A Covid-19 Coffee Date (All About Food)

Life feels a little wobbly right now, doesn’t it? Holy smokes.

The news is changing every day with updates on the novel coronavirus, and now that it’s reached us here in the United States, and here in Minnesota, everything that used to be far away now feels a whole lot more real and uncertain.

School closures, job losses, and economic instability are all a lot to handle on top of the main event of a very real public health crisis.

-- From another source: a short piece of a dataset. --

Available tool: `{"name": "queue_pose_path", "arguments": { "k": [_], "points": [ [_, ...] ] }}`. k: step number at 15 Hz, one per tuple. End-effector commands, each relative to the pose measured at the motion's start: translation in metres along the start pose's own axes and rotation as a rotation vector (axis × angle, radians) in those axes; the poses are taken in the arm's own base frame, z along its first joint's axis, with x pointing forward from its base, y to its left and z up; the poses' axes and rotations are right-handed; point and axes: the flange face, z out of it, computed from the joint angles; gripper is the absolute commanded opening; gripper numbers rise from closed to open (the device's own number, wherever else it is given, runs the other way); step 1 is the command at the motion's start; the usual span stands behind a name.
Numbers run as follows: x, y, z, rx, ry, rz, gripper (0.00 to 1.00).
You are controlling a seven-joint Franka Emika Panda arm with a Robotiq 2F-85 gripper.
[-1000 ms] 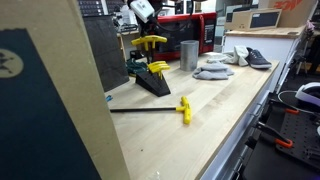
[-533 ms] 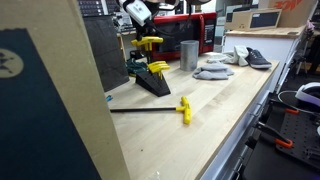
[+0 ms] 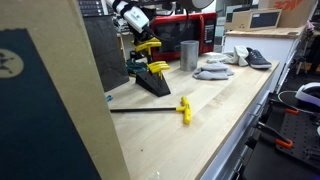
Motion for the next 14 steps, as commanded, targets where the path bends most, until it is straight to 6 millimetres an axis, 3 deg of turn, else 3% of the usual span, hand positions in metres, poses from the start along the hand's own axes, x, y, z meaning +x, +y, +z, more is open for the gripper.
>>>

One thing that remains predictable in all of this?

You need to eat. ♡

Your kids need to eat. My dog needs to eat. We all need to eat.

People need food, for their physical bodies, and I think also for nourishing their souls. And in a time where so much feels like it’s just hanging on by a thread, making and eating food can be centering. A small way to focus, provide, create joy.

It puts our feet back on the ground. It takes us out of the hypotheticals and brings us back to caring for ourselves and others in real-time. It is not rooted in the future but in the now. It is very present and fully human.

As is obvious, I’m not a doctor or an expert, so anything I say – it’s just me, okay? Just Regular Person Me, sharing my ideas and experiences. Read, absorb, and let me know what is working for you in the comments. I am writing this post in hopes that it gives us a place to talk and connect and be there for each other.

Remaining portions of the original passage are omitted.